▸ REQUIRED WORK: Give every line of the listing word for word, beginning at the first and including the line with "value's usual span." as the last.
-.-.-
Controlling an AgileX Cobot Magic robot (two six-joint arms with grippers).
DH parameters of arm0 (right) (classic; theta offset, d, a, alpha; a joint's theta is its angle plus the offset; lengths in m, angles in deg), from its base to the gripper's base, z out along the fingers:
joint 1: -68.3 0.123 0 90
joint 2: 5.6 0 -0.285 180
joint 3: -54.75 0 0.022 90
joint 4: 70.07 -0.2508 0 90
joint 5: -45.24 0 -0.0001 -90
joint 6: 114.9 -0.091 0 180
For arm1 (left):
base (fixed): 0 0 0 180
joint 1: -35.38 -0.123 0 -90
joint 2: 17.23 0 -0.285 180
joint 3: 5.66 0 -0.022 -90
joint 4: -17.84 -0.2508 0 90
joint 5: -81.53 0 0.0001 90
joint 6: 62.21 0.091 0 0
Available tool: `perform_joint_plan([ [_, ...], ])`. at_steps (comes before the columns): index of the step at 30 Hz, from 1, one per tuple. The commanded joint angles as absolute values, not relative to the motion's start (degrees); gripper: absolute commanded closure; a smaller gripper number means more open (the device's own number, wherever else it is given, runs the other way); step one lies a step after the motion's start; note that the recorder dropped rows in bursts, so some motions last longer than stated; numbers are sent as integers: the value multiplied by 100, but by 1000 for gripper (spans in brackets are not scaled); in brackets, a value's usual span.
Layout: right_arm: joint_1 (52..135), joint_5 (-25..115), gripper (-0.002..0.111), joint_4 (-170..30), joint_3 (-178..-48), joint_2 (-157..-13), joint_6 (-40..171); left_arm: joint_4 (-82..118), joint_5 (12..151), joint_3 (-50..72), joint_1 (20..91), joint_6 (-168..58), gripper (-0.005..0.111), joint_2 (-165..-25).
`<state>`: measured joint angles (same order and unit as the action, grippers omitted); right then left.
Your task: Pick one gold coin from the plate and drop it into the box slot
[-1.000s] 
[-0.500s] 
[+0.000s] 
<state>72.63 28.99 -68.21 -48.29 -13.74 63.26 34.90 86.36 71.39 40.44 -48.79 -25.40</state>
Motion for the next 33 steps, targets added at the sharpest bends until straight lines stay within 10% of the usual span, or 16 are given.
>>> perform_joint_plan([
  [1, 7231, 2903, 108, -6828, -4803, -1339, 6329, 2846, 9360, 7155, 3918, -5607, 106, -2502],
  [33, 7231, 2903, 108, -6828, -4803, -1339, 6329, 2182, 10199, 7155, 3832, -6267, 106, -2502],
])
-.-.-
▸ THE ANSWER:
Controlling an AgileX Cobot Magic robot (two six-joint arms with grippers).
DH parameters of arm0 (right) (classic; theta offset, d, a, alpha; a joint's theta is its angle plus the offset; lengths in m, angles in deg), from its base to the gripper's base, z out along the fingers:
joint 1: -68.3 0.123 0 90
joint 2: 5.6 0 -0.285 180
joint 3: -54.75 0 0.022 90
joint 4: 70.07 -0.2508 0 90
joint 5: -45.24 0 -0.0001 -90
joint 6: 114.9 -0.091 0 180
For arm1 (left):
base (fixed): 0 0 0 180
joint 1: -35.38 -0.123 0 -90
joint 2: 17.23 0 -0.285 180
joint 3: 5.66 0 -0.022 -90
joint 4: -17.84 -0.2508 0 90
joint 5: -81.53 0 0.0001 90
joint 6: 62.21 0.091 0 0
Available tool: `perform_joint_plan([ [_, ...], ])`. at_steps (comes before the columns): index of the step at 30 Hz, from 1, one per tuple. The commanded joint angles as absolute values, not relative to the motion's start (degrees); gripper: absolute commanded closure; a smaller gripper number means more open (the device's own number, wherever else it is given, runs the other way); step one lies a step after the motion's start; note that the recorder dropped rows in bursts, so some motions last longer than stated; numbers are sent as integers: the value multiplied by 100, but by 1000 for gripper (spans in brackets are not scaled); in brackets, a value's usual span.

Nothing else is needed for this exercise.